Wizzz.fr

Pourquoi la COVID-19 ne diminue pas aux Etats-Unis ?

-

Pourquoi la pandémie de la COVID-19 ne diminue pas aux États-Unis comme en Europe ?

Aux États-Unis, l’épidémie de la COVID-19 prend différentes formes selon la condition qu’elle affecte. La lutte contre Covid-19 est également très politisée. Voici quelques-unes des raisons pour lesquelles la courbe du virus ne tombe pas dans l’Atlantique, comme en Europe.

La courbe de la COVID-19 est en baisse en Europe, mais les États-Unis sont bloqués sur un “plateau” depuis deux mois, ce qui, selon les experts, indique que l’épidémie américaine en cache plusieurs, gérées de différentes manières, selon la région et la similitude politique.

Avec les 30 000 nouveaux cas détectés quotidiennement en avril et plus de 20 000 depuis début mai, les États-Unis stagnent car une partie du pays a succédé à l’autre.

Tom Frieden, l’ancien directeur des Centres de prévention et de lutte contre les maladies (CDC), a déclaré: “Nous n’avons pas pris suffisamment de mesures rapides pour empêcher la propagation initiale du virus, et il a apparemment été transféré vers d’autres villes et zones rurales.”

D’une part, il y a cinq États dans le nord-est, du New Jersey au Massachusetts avec New York au milieu, où la moitié des décès américains à Covid-19 ont été signalés. Cette région, aussi vaste qu’un pays européen, a commencé à descendre dans une large mesure – selon le gouverneur, New York a 2 600 personnes qui étaient hospitalisées contre 19 000 à la mi-avril.

Ces états, marqués par la netteté, ont également été les plus prudents dans le déconfinement. Les masques sont omniprésents. La réouverture de New York n’a commencé que lundi, les restaurants restent fermés.

En revanche, les zones moins urbanisées, le Midwest, le Sud et certaines parties de l’Ouest n’ont pas connu d’urgence ni de surpopulation dans la morgue. Ces États ont ensuite ordonné le confinement et l’ont levé tôt. C’est là que le virus se propage le plus aujourd’hui.

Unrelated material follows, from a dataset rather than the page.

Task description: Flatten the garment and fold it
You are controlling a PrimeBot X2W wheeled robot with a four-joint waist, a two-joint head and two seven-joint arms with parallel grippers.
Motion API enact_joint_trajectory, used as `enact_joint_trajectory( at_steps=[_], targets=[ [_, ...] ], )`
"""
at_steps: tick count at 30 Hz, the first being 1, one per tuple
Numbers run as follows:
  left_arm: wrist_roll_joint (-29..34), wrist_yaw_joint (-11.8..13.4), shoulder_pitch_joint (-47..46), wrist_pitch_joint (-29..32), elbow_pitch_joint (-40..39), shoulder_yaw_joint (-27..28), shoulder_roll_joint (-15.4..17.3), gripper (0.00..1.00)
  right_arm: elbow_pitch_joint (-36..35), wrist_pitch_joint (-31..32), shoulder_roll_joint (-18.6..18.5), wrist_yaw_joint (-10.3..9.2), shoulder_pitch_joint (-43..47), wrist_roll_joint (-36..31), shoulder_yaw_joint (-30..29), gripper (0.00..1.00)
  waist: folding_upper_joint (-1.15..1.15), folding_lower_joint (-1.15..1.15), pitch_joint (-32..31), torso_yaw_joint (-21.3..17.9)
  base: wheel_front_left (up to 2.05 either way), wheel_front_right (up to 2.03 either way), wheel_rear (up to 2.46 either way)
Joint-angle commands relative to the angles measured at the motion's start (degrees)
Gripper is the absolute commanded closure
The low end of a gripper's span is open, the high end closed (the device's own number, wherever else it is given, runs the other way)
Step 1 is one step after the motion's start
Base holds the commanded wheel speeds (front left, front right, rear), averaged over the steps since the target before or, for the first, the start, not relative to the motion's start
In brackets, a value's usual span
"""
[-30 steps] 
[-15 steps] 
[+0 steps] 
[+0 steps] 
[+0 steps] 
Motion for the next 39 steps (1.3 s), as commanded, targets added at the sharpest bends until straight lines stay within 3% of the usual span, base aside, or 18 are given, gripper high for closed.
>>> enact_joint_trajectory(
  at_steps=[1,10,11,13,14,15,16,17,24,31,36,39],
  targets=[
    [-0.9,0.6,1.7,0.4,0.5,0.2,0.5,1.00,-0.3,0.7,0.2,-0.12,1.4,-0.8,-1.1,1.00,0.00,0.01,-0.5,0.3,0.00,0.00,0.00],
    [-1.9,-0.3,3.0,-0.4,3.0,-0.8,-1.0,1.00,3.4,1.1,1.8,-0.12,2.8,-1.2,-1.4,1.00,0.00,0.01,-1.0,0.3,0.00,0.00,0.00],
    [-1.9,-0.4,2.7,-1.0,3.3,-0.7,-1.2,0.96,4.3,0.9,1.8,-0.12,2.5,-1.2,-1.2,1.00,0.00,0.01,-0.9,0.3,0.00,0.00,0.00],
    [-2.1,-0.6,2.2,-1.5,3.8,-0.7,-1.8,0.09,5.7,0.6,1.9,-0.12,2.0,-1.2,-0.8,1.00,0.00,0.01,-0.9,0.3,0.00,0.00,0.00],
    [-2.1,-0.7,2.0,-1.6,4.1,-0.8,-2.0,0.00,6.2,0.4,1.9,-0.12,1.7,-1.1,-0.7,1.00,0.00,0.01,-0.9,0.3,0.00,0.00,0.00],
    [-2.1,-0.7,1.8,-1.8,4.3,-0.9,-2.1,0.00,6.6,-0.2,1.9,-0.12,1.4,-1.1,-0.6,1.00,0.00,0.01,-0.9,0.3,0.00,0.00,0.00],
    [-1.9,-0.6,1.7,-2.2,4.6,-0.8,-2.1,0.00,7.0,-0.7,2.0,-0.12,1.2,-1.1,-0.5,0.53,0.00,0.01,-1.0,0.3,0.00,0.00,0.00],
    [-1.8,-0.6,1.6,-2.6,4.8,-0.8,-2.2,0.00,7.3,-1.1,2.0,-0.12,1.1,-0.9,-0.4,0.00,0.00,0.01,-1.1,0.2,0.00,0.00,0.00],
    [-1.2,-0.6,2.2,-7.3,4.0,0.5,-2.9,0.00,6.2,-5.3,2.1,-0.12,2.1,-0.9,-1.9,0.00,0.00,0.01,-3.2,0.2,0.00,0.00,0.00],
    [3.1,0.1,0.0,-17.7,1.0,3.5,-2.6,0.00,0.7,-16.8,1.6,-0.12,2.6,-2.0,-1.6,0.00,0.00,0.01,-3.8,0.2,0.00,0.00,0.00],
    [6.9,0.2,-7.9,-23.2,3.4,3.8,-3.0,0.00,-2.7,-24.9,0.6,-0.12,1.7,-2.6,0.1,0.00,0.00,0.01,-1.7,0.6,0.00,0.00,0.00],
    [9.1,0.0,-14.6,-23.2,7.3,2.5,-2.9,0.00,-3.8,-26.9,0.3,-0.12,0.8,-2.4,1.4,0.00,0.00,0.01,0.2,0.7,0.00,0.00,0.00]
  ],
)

La politisation de l’épidémie a exacerbé ce phénomène: les gouverneurs des États “rouges”, c’est-à-dire les républicains, ont eu tendance à minimiser les risques comme le président Donald Trump.

“Les États bleus sont plus utilisés que les rouges pour rouvrir en toute sécurité”, note Sten Vermund, doyen de l’école de santé publique de l’université Yale, qui ajoute idéologiquement: “La plupart des Américains n’aiment pas dire quoi faire”.

En Géorgie, en Floride, au Texas, on voit peu de gens masqués, y compris des restaurants et des magasins, même parmi les employés.

Il y a plus de patients Covid-19 à l’hôpital du Texas et de la Caroline du Nord qu’il y a un mois.

Melissa Nolan, professeur d’épidémiologie à l’Université de Caroline du Sud, a remarqué des foyers d’infection parmi les populations marginalisées telles que les travailleurs latins.

Les données des téléphones portables confirment que la distance physique est largement observée: aux heures de pointe, les déplacements des résidents de New York ou de Washington ont chuté de près de 90% pendant plusieurs semaines, contre 50% ou moins dans de nombreuses régions du sud, selon Unacast.

Avec un demi-million de tests effectués quotidiennement, les États-Unis sont devenus le champion du monde du dépistage par personne. Jennifer Nuzzo de l’Université Johns Hopkins dit que ce n’est toujours pas suffisant, car l’épidémie américaine était beaucoup plus importante qu’ailleurs.

Les experts insistent sur le fait que “nous n’avons pas trouvé toutes les infections”.

Seuls 14% des tests américains sont positifs, contre moins de 5% en Europe: en d’autres termes, les États-Unis ne remarquent toujours pas de nombreux cas asymptomatiques qui infectent encore amis et voisins.

Jennifer Nuzzo dit que l’étude n’est pas une fin en soi: le test doit être immédiatement suivi d’un isolement et d’un suivi des contacts. Cependant, la déconfinement a commencé avant la préparation de ces procédures.

Le tableau n’est pas complètement sombre: à plusieurs endroits, comme en Arizona, la plus grande disponibilité des tests a augmenté le nombre de cas détectés, mais apparemment, ce sont surtout des cas bénins.

La Géorgie a rouvert très tôt, fin avril, faisant craindre le pire … Mais la relance ne s’est pas produite depuis longtemps, le nombre de cas de stagnation tout au long du mois de mai, avant l’augmentation ces derniers jours, illustrant comment la mécanique des COVID-19 reste mystérieuse.

“Tous mes amis sont gênés”, a déclaré William Schaffner, spécialiste des maladies infectieuses à l’Université Vanderbilt.